Climate change appears to be causing whole island nations to sink beneath the sea. Polar bears may be headed the way of the dodo.
There's even a theory that global warming thinks it'd be fun to mess up more than just the natural world -- and is also responsible for an increase in terrorist activity.
But a paper published in the journal Global Change Biology reveals climate change's cutest winners. Arctic ecologist Ken Tape and his co-authors make the case that snowshoe hares and moose in Alaska seem to be benefitting from the Earth's rising temperatures.
"Warming and expanded shrub habitat is the most plausible reason for recent snowshoe hare establishment in Arctic Alaska," they write. "The establishment of snowshoe hares and other shrub herbivores in the Arctic in response to increasing shrub habitat is a contrasting terrestrial counterpart to the decline in marine mammals reliant on decreasing sea ice."
The proposed mechanism is this: rising temperatures have led to earlier springs in northern Alaska. These have led to longer growing seasons, which means bigger shrubs.
Bigger shrubs, in turn, mean snowshoe hares have more places to hide and eat. That's resulted in the cute little critters appearing in parts of Alaska where they hadn't previously been seen.
Other herbivores, like moose, are thought to be similarly affected.
In the 1800s, "there were no snowshoe hares or moose in the Alaskan tundra," Tape told The Huffington Post.

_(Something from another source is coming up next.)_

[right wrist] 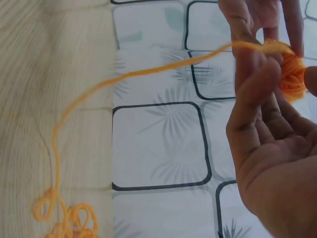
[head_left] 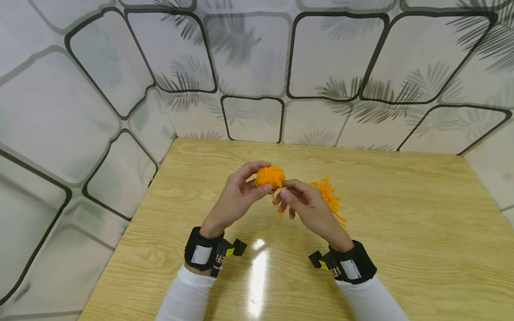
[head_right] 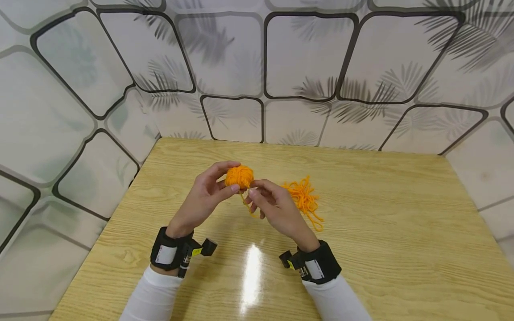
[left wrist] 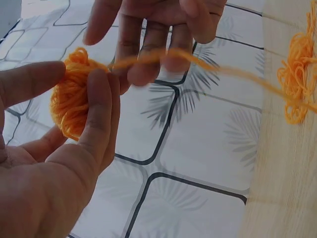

Records show that moose came in the 1930s, followed by snowshoe hares in 1977, "both following their shrub habitat northward," he said. "We showed that the warming increased the height of shrubs, and those taller shrubs made it possible for snowshoe hares, and probably moose, to inhabit the region."
Snowshoe hares and moose aren't the only species finding the global warming glass half full, though some others might not provoke much enthusiasm. Yay, deer ticks, red imported fire ants and some "agricultural pests" also stand to gain from this rather apocalyptic nightmare.
And, sorry, Tape says not to read too much joy into his research, either.
On the one hand, snowshoe hares are undeniably cute, and moose are hunted and harvested, which puts food on the table for a lot of people in Alaska.
"So more moose would be positive in that sense," Tape said.
"Another view is that endemic tundra species could get squeezed out as shrubs overgrow their previously open tundra habitat, or as boreal species outcompete tundra specialists for forage."